Since the enactment of HITECH, and with its enforcement authority of the HIPAA Privacy and Security Rules in place, OCR has been quite active following data breaches involving healthcare organizations.  Typically, the organization receives a laundry list of document requests (and often supplemental requests as well) during the course of the investigation.  While penalties are available, we have not seen significant activity in this regard.  Still, there were two civil penalties assessed in 2011 that may be a warning call that the HHS is looking carefully at the safeguards in place to protect protected health information (PHI) at healthcare organizations.   The first penalty was for $1M and involved Massachusetts General Hospital.  There, records of 192 patients of the Infectious Disease Associates outpatient practice were lost on public transportation—some containing diagnoses of HIV/AIDS.  The second incident involved a $4.3M penalty against Cignet for refusing to provide 41 patients access to medical records.  Additionally, it was alleged that Cignet did not cooperate with HHS’s investigation.  With the audits of covered entities commencing just recently, the occurrence of major healthcare breaches in 2011, and the fact that over 30,000 healthcare breaches have been reported since HITECH, we expect that OCR activity will increase in 2012.

State AGs

2011 brought additional activity by state AGs.  AGs have enforcement authority of their own state data breach laws in most cases, as well as enforcement authority under HITECH.  Two actions came out of Massachusetts that should be closely followed. The first involved the Briar Group, LLC (“Briar Group”), a restaurant chain.  On March 28, 2011, the Briar Group was the first company to be fined  under the Massachusetts Data Privacy Law.  In addition to the $110,000 in penalties, the Briar Group will have to prove compliance with the Commonwealth’s data security regulations as well as the Payment Card Industry Security Standards.  The second action involved Belmont Savings Bank and a $7,500 fine.  The fine may seem small, but the incident involved only 13,000 customers, and the back-up tapes at issue were known to be discarded in a trash can by a cleaning company.  The focus of this action seems to be an allegation of poor information security practices, including security procedures for handling computer tapes and customer information.  Also, in Indiana, the Attorney General settled with Wellpoint, Inc. for $100,000 after the company allegedly delayed in notifying approximately 32,000 residents about a data breach.  Wellpoint was also required to provide up to 2 years of credit monitoring and identity theft protection services to Indiana consumers affected by the breach, and reimbursement to any WellPoint consumer of up to $50,000 for any losses that result from identity theft due to the incident.  The Indiana Attorney General’s Office interprets the timeliness requirement of the Indiana Disclosure of Security Breach Act to require notice to affected individuals within 30 days.

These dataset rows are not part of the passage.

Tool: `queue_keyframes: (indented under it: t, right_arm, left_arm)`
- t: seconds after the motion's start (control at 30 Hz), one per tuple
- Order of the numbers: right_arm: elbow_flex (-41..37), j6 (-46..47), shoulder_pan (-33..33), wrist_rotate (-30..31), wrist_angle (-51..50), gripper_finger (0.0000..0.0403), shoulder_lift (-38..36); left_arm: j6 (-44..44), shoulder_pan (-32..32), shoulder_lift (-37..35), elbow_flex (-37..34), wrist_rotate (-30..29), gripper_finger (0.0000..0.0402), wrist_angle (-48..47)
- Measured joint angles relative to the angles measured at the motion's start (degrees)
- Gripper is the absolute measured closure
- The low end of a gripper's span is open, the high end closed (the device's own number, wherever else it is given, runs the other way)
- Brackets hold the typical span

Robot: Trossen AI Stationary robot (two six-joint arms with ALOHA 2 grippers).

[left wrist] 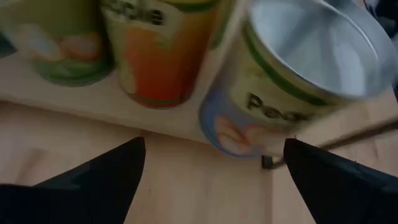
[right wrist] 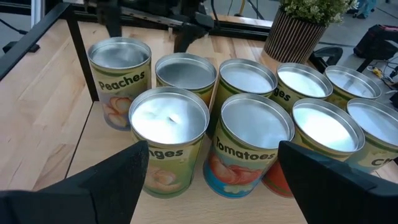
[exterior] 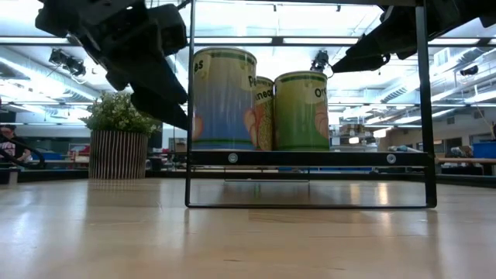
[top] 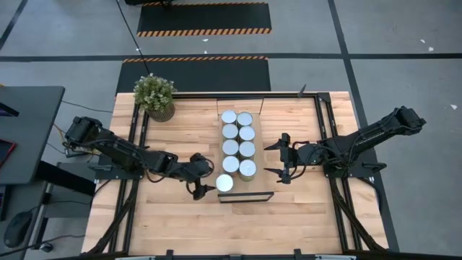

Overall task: Pick and place cans onto a shelf
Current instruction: Put the canned peaches on the shelf, then return to Home Position

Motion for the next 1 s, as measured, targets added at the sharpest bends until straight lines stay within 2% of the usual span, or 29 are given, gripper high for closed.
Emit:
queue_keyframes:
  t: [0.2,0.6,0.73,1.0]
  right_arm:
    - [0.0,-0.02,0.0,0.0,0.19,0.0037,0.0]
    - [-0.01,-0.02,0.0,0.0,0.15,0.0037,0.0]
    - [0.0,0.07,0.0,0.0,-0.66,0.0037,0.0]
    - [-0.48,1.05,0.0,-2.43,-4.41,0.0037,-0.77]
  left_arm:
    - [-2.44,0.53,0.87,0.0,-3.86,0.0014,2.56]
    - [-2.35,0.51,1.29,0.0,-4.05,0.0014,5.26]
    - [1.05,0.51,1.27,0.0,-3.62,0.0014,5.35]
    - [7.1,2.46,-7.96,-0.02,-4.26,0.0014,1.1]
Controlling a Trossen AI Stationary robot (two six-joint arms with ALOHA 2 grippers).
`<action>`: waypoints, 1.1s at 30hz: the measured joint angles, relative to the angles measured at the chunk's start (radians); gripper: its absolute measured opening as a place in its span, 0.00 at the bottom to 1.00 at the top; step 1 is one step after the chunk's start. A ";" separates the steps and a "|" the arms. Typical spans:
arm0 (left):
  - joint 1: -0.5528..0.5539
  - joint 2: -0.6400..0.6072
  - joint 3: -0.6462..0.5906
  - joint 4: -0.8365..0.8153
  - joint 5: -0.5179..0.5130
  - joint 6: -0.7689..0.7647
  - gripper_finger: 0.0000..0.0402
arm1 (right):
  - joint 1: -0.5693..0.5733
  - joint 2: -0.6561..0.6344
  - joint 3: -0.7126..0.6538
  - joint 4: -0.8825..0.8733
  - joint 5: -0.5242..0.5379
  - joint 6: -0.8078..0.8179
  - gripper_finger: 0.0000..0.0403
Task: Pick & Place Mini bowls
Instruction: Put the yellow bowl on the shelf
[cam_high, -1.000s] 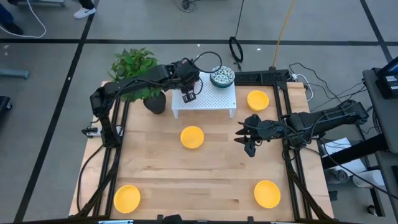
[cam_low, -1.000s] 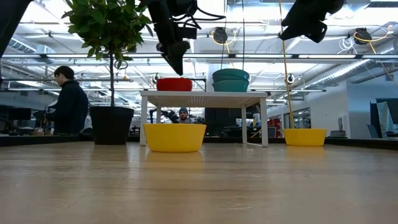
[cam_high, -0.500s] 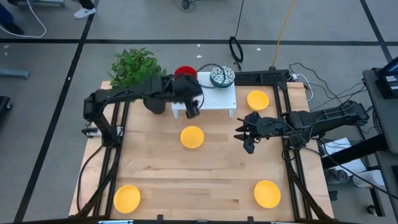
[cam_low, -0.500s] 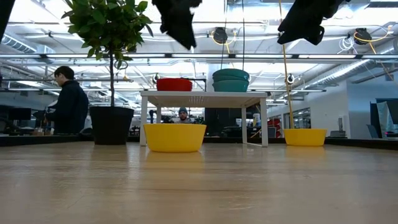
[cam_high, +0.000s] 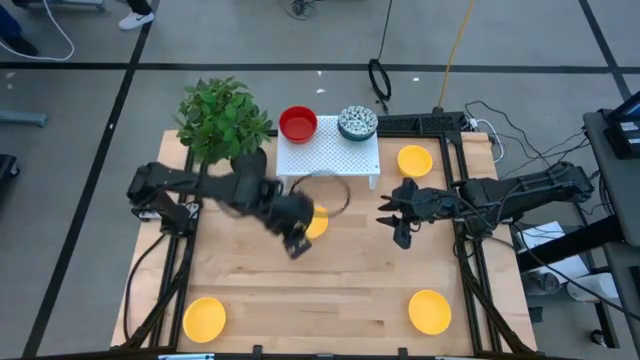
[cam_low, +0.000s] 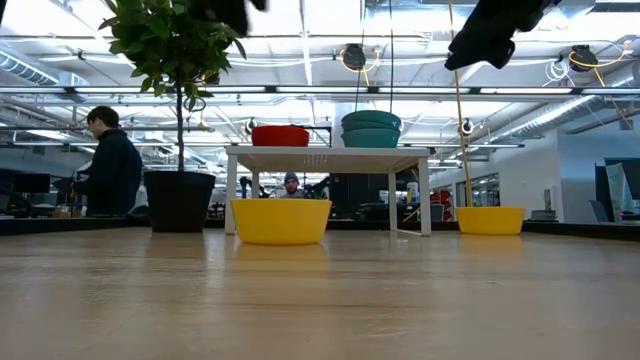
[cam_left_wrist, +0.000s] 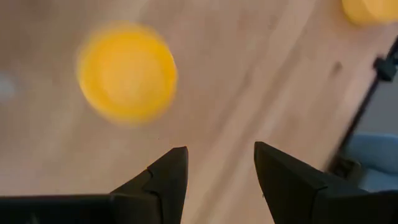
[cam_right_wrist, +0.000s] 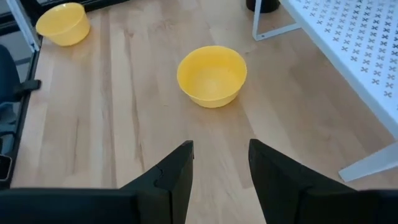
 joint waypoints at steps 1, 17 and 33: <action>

In addition, the HHS conducted training sessions for HITECH enforcement this year to state AGs.  Now that the training has been completed, we expect to see increased activity in 2012.

These are some of the 2011 regulatory highlights.  Other agencies have been active as well.  No matter which agency may have enforcement power over your organization, do not wait until a breach occurs to think about how you will respond to an investigation.  As we discussed here, regulators expect a prompt and thorough response, transparency and involvement by the C-Suite.